=== Your objective ===
In the listing beneath this line, copy exactly the lines starting with the one containing "(485, 328) to (29, 270): 2.59" and going on through the one containing "(143, 342) to (39, 475): 0.73".

=== Data to process ===
== == ==
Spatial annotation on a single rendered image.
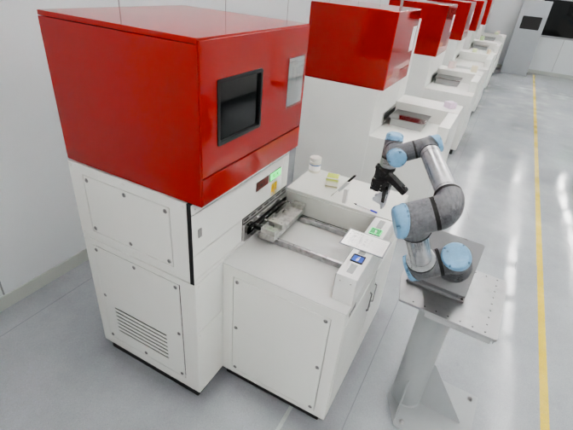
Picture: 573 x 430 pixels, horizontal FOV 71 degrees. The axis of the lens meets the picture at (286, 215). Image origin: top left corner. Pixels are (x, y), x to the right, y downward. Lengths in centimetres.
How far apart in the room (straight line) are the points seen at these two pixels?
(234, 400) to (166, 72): 171
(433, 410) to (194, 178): 183
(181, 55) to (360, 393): 197
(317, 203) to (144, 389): 139
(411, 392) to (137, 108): 194
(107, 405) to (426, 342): 167
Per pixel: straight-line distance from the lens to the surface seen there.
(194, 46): 136
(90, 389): 260
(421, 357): 225
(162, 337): 225
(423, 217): 137
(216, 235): 180
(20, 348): 294
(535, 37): 1403
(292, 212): 223
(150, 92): 153
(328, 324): 181
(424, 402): 258
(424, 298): 193
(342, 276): 170
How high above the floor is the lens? 201
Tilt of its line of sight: 31 degrees down
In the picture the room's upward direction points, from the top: 5 degrees clockwise
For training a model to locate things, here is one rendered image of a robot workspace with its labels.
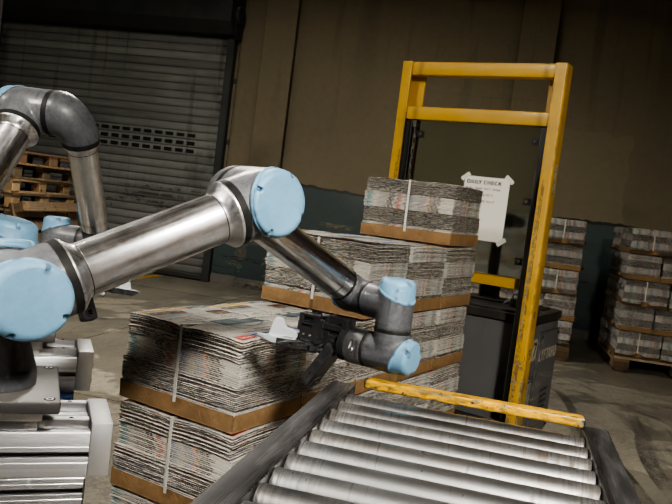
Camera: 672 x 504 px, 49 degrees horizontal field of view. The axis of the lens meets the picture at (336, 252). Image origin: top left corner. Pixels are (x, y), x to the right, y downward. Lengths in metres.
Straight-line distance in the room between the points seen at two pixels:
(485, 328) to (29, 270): 2.59
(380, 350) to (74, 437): 0.60
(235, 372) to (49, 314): 0.75
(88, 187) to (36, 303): 1.01
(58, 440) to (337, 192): 7.82
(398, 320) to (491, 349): 1.95
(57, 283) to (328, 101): 8.09
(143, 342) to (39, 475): 0.73
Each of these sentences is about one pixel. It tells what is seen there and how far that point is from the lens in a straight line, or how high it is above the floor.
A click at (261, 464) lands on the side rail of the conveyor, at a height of 0.80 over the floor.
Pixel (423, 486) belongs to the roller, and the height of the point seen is 0.80.
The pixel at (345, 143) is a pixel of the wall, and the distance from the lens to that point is 8.97.
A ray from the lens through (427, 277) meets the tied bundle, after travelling 2.61.
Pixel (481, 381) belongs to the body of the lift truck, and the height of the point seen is 0.46.
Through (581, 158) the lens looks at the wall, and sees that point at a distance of 8.76.
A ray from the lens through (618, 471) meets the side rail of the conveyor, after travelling 1.32.
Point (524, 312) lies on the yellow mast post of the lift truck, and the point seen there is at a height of 0.82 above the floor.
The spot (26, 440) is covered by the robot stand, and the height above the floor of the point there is 0.74.
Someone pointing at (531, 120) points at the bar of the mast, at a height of 1.61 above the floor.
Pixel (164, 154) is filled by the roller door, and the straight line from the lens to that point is 9.68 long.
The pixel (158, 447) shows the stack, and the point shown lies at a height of 0.51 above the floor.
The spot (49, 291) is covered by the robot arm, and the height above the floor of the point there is 1.00.
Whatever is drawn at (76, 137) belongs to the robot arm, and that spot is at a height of 1.25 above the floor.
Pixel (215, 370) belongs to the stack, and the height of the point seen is 0.74.
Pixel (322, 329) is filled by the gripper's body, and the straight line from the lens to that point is 1.60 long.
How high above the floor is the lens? 1.17
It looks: 4 degrees down
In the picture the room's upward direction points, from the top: 7 degrees clockwise
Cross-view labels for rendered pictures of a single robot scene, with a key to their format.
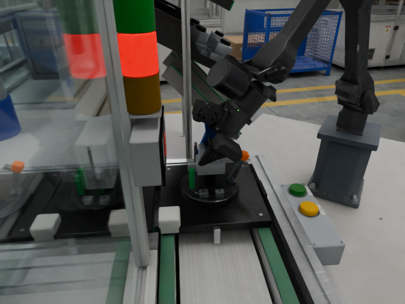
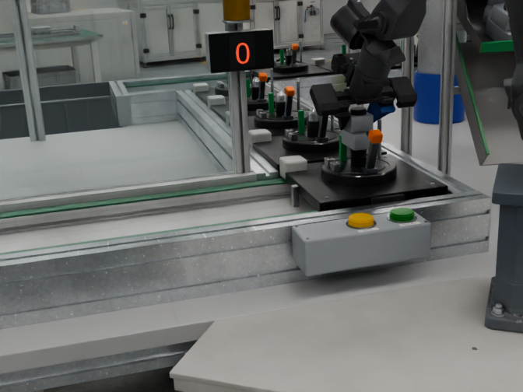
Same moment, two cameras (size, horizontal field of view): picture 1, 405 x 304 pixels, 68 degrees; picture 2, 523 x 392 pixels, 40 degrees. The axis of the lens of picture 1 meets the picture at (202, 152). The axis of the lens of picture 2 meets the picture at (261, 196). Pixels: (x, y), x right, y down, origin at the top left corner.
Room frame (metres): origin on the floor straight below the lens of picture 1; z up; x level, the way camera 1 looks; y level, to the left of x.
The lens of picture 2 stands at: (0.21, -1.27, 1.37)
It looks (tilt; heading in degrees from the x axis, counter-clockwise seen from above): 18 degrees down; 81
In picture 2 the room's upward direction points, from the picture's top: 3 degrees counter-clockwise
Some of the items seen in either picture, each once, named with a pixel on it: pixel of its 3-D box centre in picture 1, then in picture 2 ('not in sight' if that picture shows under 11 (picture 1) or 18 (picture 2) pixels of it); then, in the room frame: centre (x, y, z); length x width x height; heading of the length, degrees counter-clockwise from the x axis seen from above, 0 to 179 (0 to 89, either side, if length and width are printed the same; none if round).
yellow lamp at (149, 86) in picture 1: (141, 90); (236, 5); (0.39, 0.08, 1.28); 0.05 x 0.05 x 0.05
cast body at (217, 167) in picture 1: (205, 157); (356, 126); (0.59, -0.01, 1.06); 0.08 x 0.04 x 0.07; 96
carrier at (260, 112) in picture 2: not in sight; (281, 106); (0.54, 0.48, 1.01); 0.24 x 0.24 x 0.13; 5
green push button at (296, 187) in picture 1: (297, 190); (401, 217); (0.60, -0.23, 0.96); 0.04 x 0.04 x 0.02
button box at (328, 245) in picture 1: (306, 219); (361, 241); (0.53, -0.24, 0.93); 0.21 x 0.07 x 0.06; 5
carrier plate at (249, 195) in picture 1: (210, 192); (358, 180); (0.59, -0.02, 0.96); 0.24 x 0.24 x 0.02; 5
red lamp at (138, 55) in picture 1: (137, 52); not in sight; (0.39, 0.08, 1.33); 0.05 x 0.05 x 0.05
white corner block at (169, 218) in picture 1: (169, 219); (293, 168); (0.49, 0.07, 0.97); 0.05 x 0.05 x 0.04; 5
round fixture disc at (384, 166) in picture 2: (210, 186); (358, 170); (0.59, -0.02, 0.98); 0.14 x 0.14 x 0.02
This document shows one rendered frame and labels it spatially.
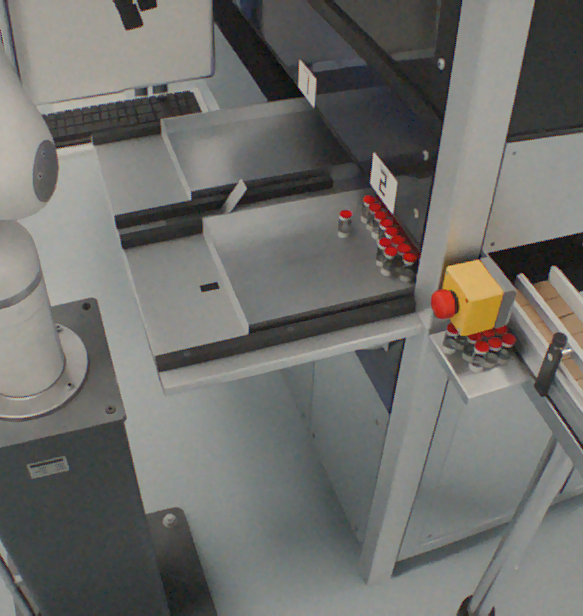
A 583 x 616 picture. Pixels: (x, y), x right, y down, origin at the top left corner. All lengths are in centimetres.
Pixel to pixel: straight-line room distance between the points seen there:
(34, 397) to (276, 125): 79
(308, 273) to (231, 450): 94
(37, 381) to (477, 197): 65
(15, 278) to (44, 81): 98
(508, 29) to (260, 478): 143
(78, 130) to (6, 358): 79
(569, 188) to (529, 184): 8
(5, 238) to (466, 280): 60
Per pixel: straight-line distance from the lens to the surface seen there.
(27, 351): 107
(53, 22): 185
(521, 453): 168
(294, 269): 126
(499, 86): 96
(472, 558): 199
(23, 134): 88
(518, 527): 142
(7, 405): 114
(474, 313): 105
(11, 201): 88
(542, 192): 111
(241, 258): 128
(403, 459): 145
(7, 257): 98
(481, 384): 114
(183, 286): 124
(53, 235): 283
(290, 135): 159
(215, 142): 156
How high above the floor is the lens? 172
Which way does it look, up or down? 44 degrees down
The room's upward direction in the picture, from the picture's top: 2 degrees clockwise
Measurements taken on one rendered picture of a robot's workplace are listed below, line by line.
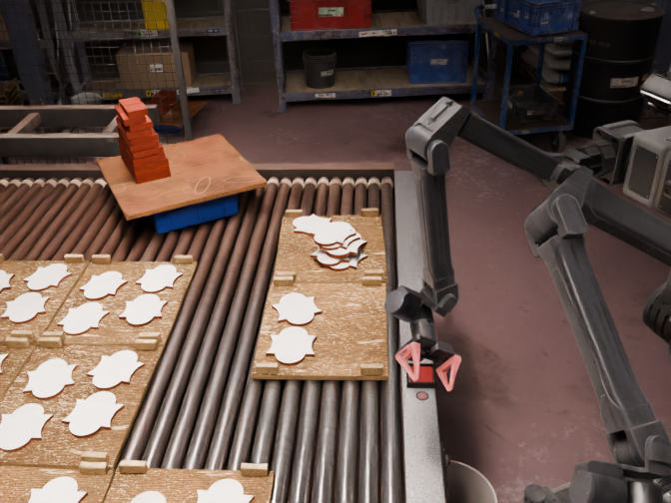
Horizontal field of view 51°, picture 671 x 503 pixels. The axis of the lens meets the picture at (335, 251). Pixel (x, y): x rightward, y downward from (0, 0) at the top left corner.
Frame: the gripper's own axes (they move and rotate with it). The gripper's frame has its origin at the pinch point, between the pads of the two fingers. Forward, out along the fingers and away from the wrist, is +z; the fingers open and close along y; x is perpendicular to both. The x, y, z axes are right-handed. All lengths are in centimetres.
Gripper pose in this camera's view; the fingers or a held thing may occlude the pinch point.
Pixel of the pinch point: (432, 381)
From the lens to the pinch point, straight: 156.8
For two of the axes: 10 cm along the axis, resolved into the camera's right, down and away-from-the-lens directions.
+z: 0.8, 7.6, -6.5
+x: 5.5, -5.7, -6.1
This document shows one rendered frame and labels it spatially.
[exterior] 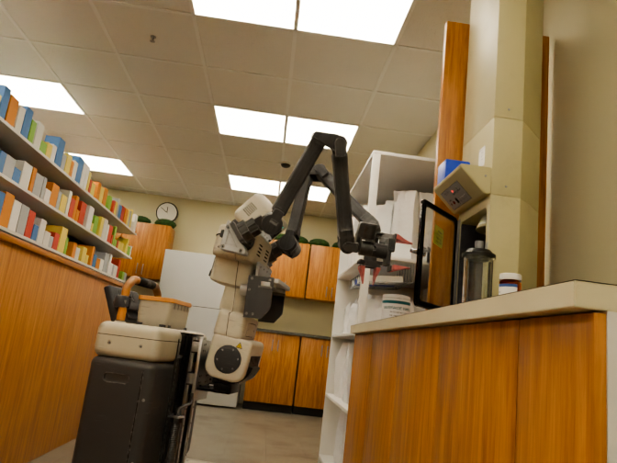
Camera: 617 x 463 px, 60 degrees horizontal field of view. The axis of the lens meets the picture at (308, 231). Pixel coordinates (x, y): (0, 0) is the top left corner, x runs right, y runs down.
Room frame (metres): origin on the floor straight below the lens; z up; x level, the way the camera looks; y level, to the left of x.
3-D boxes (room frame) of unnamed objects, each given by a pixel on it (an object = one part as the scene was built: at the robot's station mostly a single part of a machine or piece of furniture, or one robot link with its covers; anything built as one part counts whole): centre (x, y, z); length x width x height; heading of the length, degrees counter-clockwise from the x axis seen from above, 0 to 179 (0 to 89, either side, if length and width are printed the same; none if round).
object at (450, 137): (2.20, -0.76, 1.64); 0.49 x 0.03 x 1.40; 93
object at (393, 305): (2.51, -0.45, 1.01); 0.13 x 0.13 x 0.15
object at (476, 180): (1.97, -0.56, 1.46); 0.32 x 0.11 x 0.10; 3
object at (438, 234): (2.01, -0.50, 1.19); 0.30 x 0.01 x 0.40; 139
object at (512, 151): (1.98, -0.75, 1.32); 0.32 x 0.25 x 0.77; 3
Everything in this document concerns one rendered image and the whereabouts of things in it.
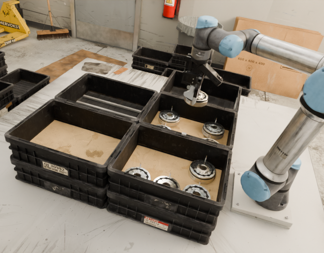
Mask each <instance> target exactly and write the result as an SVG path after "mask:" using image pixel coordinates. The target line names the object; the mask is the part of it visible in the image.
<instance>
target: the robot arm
mask: <svg viewBox="0 0 324 253"><path fill-rule="evenodd" d="M217 25H218V20H217V19H216V18H215V17H212V16H200V17H199V18H198V21H197V25H196V27H195V29H196V30H195V35H194V41H193V46H192V51H191V54H188V55H187V57H186V60H187V61H186V66H185V69H184V71H183V76H182V82H181V83H183V84H186V85H187V89H188V90H189V91H185V92H184V96H185V97H187V98H188V99H190V100H192V105H194V104H195V103H196V101H197V96H199V92H200V88H201V85H202V82H203V79H204V75H206V76H207V77H208V78H209V79H210V80H211V81H212V82H213V83H214V84H215V85H216V86H219V85H220V84H221V83H222V81H223V78H222V77H221V76H220V75H219V74H218V73H217V72H216V71H215V70H214V69H213V68H212V67H211V66H210V65H209V64H208V60H209V58H210V54H211V50H212V49H213V50H215V51H217V52H219V53H221V54H222V55H223V56H226V57H229V58H235V57H236V56H238V55H239V54H240V52H241V51H247V52H249V53H252V54H254V55H257V56H260V57H262V58H265V59H268V60H270V61H273V62H275V63H278V64H281V65H283V66H286V67H289V68H291V69H294V70H296V71H299V72H302V73H304V74H307V75H310V77H309V78H308V79H307V80H306V82H305V84H304V87H303V94H302V96H301V97H300V99H299V102H300V105H301V106H300V108H299V109H298V111H297V112H296V113H295V115H294V116H293V118H292V119H291V120H290V122H289V123H288V125H287V126H286V127H285V129H284V130H283V132H282V133H281V134H280V136H279V137H278V139H277V140H276V141H275V143H274V144H273V146H272V147H271V148H270V150H269V151H268V152H267V154H266V155H265V156H260V157H259V158H258V159H257V160H256V162H255V163H254V164H253V166H252V167H251V168H250V169H249V170H248V171H245V172H244V174H242V176H241V179H240V182H241V185H242V189H243V190H244V192H245V193H246V194H247V195H248V196H249V197H250V198H251V199H253V200H255V202H256V203H258V204H259V205H260V206H262V207H263V208H266V209H268V210H272V211H281V210H284V209H285V208H286V207H287V205H288V203H289V190H290V188H291V186H292V184H293V182H294V179H295V177H296V175H297V173H298V171H299V170H300V167H301V159H300V158H299V156H300V155H301V154H302V153H303V152H304V151H305V149H306V148H307V147H308V146H309V145H310V143H311V142H312V141H313V140H314V139H315V137H316V136H317V135H318V134H319V133H320V131H321V130H322V129H323V128H324V54H323V53H320V52H317V51H314V50H311V49H308V48H305V47H301V46H298V45H295V44H292V43H289V42H286V41H283V40H279V39H276V38H273V37H270V36H267V35H264V34H261V33H260V32H259V31H258V30H256V29H246V30H239V31H231V32H227V31H224V30H222V29H220V28H218V27H217Z"/></svg>
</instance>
== == ==
=== Completed task ===
(485, 328) to (29, 270): 2.59
(380, 350) to (74, 437): 0.60
(235, 372) to (49, 314): 0.75
(88, 187) to (36, 303): 1.01
(58, 440) to (337, 192): 7.82
(398, 320) to (491, 349): 1.95
(57, 283) to (328, 101): 8.09
(143, 342) to (39, 475): 0.73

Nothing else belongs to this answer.